Frequencies of HPRT mutant lymphocytes (VFs) were estimated in this study using the autoradiographic assay. This assay was used because of our demonstrated expertise with the method, the sensitivity of the method as compared to the HPRT cloning assay, and for comparability with our previous studies. Methods for this assay previously have been described in detail [Ammenheuser et al., 1994; 1997; 1998; 2001; Ward et al., 2001a]. Briefly, 30-50 × 106 cryopreserved lymphocytes were thawed, washed, checked for viability by Trypan Blue exclusion, and counted. The cells were suspended in RPMI 1640 medium (Gibco-Invitrogen, Carlsbad, CA) with 20% HL-1 (Cambrex, East Rutherford, NJ), 2% reagent grade phytohemagglutinin (Remel, Lenexa, KS) and 25% autologous plasma. An aliquot of about 5 × 106 cells in 5 ml of growth medium was added to one vented culture flask to provide a labeling index for estimating the ability of an individual subject's lymphocytes to grow in culture. To the remaining cell suspension, 6-thioguanine (TG; Sigma, St. Louis, MO) was added to produce a final concentration of 2 × 10-4 M TG, and the cells, in aliquots of 5 × 106 cells, were added to 4-8 vented flasks (Falcon, No. 3108, Lincoln Park, NJ). All of the flasks were incubated at 37°C for 24 hours, at which time 25 μCi of tritiated thymidine with a specific activity of 6.7 Ci/mM (ICN, Costa Mesa, CA) was added to each flask.
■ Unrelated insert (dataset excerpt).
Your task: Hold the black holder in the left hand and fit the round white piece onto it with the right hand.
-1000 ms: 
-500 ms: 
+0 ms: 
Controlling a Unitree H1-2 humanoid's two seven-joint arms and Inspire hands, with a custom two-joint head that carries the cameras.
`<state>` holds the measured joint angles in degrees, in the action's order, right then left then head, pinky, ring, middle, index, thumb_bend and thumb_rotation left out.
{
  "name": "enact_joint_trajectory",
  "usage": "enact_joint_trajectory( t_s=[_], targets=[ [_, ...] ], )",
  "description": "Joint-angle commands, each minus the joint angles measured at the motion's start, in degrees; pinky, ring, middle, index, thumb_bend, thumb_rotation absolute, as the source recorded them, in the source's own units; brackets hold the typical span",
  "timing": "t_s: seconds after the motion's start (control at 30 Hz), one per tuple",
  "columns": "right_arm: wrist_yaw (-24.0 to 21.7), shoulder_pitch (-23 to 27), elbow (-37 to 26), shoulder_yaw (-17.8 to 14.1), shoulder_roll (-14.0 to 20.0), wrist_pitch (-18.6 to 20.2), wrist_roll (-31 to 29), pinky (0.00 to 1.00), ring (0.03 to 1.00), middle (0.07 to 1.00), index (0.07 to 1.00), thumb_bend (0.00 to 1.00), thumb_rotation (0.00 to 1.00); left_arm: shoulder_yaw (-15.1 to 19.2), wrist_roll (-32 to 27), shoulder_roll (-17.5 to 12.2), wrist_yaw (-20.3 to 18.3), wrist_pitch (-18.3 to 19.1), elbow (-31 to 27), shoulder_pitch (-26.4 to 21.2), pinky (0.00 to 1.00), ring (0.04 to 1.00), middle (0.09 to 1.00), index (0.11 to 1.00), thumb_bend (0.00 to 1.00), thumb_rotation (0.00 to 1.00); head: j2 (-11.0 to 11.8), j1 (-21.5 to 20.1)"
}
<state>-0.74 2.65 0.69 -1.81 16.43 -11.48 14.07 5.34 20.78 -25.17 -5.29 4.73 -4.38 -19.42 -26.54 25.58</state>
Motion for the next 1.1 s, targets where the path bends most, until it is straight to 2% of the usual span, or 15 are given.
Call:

After an additional 18 hours of culture, the cells were harvested and nuclei were released with 0.1 M citric acid. The nuclei were washed and resuspended in 0.3-0.4ml of fixative and were stored at 4°C for at least 2 hours. Fixed nuclei were counted, and nuclei from each sample were placed on 18 × 18 mm coverslips previously affixed to 2-3 microscope slides. The slides were stained with aceto-orcein, dipped (in total darkness) in NTB-2 emulsion (Kodak, Rochester, NY), stored for 2-3 days at 4°C and developed with Kodak D-19.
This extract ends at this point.